§ The task
Each line below has to be set down again exactly.

-=-=-=-=-

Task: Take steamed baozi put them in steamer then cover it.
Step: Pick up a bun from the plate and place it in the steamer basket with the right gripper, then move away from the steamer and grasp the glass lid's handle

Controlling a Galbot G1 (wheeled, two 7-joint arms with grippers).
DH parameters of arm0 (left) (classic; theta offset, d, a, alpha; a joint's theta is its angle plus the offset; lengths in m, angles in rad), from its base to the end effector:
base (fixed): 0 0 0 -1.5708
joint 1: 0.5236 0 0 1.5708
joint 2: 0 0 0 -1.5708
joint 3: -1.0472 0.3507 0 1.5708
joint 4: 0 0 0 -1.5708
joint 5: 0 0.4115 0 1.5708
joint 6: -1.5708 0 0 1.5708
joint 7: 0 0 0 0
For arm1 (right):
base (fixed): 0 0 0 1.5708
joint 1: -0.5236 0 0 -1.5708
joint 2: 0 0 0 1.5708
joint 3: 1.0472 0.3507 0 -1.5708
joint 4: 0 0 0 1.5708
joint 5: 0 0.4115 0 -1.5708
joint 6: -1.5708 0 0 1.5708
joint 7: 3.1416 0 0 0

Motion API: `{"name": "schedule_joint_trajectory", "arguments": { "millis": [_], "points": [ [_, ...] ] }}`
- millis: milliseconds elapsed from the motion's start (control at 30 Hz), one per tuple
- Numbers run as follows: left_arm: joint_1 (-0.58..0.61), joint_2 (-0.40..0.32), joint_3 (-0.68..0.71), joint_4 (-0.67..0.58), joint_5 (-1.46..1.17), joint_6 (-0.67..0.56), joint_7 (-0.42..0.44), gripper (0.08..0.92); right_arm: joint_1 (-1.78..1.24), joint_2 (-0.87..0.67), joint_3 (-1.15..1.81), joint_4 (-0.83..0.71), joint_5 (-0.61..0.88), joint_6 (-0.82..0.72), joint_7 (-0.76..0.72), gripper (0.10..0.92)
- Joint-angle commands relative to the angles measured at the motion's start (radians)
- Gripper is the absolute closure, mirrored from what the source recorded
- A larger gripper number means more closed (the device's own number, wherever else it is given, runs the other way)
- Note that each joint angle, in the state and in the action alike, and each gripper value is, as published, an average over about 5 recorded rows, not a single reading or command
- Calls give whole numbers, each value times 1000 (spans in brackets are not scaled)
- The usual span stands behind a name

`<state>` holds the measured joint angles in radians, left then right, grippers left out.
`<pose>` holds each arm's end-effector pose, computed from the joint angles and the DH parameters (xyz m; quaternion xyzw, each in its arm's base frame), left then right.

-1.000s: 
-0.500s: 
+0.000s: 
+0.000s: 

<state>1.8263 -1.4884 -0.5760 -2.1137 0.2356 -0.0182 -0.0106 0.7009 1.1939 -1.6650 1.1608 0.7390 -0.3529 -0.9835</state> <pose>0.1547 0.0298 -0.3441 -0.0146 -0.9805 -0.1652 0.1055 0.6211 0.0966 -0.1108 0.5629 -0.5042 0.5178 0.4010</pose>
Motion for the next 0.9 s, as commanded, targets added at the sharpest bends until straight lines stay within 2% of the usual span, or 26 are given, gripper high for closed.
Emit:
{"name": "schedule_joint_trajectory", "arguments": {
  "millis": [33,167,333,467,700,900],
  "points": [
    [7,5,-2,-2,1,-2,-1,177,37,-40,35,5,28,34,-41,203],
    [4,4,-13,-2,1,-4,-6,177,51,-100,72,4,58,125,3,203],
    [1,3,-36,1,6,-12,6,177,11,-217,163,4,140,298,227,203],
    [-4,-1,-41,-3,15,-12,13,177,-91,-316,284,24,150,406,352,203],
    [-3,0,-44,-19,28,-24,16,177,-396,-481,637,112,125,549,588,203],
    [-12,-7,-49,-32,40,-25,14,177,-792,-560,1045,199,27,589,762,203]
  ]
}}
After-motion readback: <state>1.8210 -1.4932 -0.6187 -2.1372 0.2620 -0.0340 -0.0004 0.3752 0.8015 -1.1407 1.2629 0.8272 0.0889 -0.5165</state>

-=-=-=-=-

§ Your solution
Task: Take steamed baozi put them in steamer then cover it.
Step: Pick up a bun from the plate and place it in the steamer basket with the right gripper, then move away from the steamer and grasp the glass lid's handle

Controlling a Galbot G1 (wheeled, two 7-joint arms with grippers).
DH parameters of arm0 (left) (classic; theta offset, d, a, alpha; a joint's theta is its angle plus the offset; lengths in m, angles in rad), from its base to the end effector:
base (fixed): 0 0 0 -1.5708
joint 1: 0.5236 0 0 1.5708
joint 2: 0 0 0 -1.5708
joint 3: -1.0472 0.3507 0 1.5708
joint 4: 0 0 0 -1.5708
joint 5: 0 0.4115 0 1.5708
joint 6: -1.5708 0 0 1.5708
joint 7: 0 0 0 0
For arm1 (right):
base (fixed): 0 0 0 1.5708
joint 1: -0.5236 0 0 -1.5708
joint 2: 0 0 0 1.5708
joint 3: 1.0472 0.3507 0 -1.5708
joint 4: 0 0 0 1.5708
joint 5: 0 0.4115 0 -1.5708
joint 6: -1.5708 0 0 1.5708
joint 7: 3.1416 0 0 0

Motion API: `{"name": "schedule_joint_trajectory", "arguments": { "millis": [_], "points": [ [_, ...] ] }}`
- millis: milliseconds elapsed from the motion's start (control at 30 Hz), one per tuple
- Numbers run as follows: left_arm: joint_1 (-0.58..0.61), joint_2 (-0.40..0.32), joint_3 (-0.68..0.71), joint_4 (-0.67..0.58), joint_5 (-1.46..1.17), joint_6 (-0.67..0.56), joint_7 (-0.42..0.44), gripper (0.08..0.92); right_arm: joint_1 (-1.78..1.24), joint_2 (-0.87..0.67), joint_3 (-1.15..1.81), joint_4 (-0.83..0.71), joint_5 (-0.61..0.88), joint_6 (-0.82..0.72), joint_7 (-0.76..0.72), gripper (0.10..0.92)
- Joint-angle commands relative to the angles measured at the motion's start (radians)
- Gripper is the absolute closure, mirrored from what the source recorded
- A larger gripper number means more closed (the device's own number, wherever else it is given, runs the other way)
- Note that each joint angle, in the state and in the action alike, and each gripper value is, as published, an average over about 5 recorded rows, not a single reading or command
- Calls give whole numbers, each value times 1000 (spans in brackets are not scaled)
- The usual span stands behind a name

`<state>` holds the measured joint angles in radians, left then right, grippers left out.
`<pose>` holds each arm's end-effector pose, computed from the joint angles and the DH parameters (xyz m; quaternion xyzw, each in its arm's base frame), left then right.

-1.000s: 
-0.500s: 
+0.000s: 
+0.000s: 

<state>1.8263 -1.4884 -0.5760 -2.1137 0.2356 -0.0182 -0.0106 0.7009 1.1939 -1.6650 1.1608 0.7390 -0.3529 -0.9835</state> <pose>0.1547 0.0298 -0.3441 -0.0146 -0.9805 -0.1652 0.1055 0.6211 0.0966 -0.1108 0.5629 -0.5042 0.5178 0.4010</pose>
Motion for the next 0.9 s, as commanded, targets added at the sharpest bends until straight lines stay within 2% of the usual span, or 26 are given, gripper high for closed.
Emit:
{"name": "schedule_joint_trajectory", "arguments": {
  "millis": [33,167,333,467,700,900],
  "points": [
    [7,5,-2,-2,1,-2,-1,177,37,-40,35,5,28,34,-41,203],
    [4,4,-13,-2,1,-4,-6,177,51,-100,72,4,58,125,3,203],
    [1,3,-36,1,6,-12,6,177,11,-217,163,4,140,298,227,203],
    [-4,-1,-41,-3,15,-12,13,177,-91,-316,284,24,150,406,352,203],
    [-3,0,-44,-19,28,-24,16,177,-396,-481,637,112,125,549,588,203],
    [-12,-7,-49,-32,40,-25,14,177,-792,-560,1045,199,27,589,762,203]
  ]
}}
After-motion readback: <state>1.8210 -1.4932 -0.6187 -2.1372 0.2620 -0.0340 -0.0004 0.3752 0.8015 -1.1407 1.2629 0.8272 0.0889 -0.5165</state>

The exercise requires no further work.